_ABOUT THIS EXERCISE_:
For each line in the data below that has the word "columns", copy that line.
=== Begin Enclosure ===
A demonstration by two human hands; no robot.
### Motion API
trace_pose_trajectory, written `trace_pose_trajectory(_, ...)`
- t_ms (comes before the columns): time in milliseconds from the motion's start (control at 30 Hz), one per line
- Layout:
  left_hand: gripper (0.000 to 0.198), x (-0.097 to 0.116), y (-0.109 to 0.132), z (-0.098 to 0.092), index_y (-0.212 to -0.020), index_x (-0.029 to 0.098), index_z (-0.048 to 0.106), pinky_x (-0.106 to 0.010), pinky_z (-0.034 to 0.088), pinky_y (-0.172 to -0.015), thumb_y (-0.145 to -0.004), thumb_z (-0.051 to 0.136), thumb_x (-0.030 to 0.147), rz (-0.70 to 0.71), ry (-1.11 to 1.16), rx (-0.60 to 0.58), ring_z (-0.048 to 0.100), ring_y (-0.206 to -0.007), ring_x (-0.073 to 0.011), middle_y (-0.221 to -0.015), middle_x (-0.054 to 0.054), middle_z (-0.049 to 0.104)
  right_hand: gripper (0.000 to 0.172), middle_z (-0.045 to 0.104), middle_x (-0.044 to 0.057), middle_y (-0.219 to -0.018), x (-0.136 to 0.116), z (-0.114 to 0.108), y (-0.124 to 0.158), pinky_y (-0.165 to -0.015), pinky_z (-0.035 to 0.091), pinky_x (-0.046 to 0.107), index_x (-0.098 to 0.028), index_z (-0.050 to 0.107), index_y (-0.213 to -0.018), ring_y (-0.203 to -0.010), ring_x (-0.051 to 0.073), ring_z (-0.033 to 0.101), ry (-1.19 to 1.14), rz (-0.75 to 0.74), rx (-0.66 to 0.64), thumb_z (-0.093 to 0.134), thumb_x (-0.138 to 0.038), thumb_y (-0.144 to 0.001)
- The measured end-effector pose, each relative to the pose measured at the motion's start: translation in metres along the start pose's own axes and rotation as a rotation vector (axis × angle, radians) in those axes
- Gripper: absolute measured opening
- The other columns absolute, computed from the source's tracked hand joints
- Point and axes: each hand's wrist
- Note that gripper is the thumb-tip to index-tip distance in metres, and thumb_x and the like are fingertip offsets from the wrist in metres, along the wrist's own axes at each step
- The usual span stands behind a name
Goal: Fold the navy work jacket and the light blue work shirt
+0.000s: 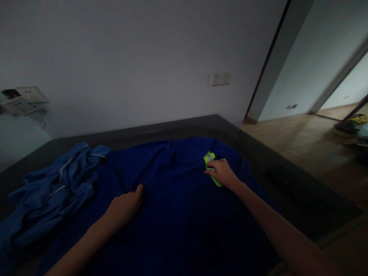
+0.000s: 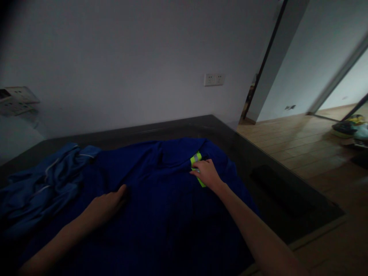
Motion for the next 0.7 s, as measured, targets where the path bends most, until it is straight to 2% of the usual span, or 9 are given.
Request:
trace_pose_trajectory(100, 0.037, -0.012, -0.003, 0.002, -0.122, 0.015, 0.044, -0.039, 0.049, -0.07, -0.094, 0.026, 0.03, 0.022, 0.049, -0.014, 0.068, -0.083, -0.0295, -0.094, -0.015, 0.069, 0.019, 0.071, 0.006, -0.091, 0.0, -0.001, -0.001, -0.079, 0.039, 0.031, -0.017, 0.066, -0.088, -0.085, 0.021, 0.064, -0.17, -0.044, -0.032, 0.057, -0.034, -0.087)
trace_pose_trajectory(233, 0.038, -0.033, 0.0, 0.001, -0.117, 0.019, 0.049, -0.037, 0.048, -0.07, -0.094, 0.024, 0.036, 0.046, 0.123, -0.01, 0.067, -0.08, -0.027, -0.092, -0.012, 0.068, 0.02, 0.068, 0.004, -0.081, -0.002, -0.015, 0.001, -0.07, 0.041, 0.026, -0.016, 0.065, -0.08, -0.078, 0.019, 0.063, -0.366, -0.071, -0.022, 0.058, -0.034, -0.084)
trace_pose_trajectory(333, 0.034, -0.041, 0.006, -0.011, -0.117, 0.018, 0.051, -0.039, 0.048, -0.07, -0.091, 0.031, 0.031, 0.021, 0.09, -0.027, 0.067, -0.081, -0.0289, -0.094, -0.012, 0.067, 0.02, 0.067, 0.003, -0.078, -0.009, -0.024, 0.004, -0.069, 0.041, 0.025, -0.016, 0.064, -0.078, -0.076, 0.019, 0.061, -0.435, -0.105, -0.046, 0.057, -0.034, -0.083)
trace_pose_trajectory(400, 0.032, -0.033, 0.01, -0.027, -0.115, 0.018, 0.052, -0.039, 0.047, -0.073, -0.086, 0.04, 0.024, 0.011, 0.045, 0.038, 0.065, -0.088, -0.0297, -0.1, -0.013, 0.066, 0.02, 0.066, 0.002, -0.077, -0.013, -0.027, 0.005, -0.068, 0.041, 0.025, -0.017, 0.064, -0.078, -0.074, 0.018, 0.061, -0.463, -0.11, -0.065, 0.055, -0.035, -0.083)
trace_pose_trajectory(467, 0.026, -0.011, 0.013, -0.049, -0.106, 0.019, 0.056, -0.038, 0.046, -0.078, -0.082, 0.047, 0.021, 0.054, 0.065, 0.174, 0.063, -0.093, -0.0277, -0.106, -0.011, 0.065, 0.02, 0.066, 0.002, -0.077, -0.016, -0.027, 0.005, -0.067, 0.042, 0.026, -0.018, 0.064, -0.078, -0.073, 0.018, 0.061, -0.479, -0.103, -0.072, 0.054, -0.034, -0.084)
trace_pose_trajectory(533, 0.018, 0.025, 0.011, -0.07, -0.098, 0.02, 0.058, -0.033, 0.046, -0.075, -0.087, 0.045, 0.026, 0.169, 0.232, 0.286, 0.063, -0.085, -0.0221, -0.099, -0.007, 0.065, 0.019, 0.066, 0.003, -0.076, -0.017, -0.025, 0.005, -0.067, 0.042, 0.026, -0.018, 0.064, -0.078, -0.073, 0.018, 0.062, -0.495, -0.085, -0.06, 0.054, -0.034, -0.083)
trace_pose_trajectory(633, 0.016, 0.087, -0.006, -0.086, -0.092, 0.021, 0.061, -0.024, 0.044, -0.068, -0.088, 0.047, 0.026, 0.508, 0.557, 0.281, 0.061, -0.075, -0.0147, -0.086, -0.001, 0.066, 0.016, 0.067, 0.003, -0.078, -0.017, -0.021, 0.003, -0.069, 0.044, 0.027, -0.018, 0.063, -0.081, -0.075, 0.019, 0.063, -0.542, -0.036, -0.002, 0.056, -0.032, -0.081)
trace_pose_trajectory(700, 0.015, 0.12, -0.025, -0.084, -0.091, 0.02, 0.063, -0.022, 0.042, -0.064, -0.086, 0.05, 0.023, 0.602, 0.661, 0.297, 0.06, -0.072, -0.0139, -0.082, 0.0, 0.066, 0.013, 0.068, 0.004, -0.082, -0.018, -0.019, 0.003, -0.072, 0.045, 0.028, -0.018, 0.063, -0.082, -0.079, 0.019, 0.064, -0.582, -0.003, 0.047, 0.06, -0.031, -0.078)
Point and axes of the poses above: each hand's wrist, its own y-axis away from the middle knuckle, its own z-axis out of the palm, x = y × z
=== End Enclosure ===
_SOLUTION TO THIS TASK_:
- t_ms (comes before the columns): time in milliseconds from the motion's start (control at 30 Hz), one per line
- The other columns absolute, computed from the source's tracked hand joints

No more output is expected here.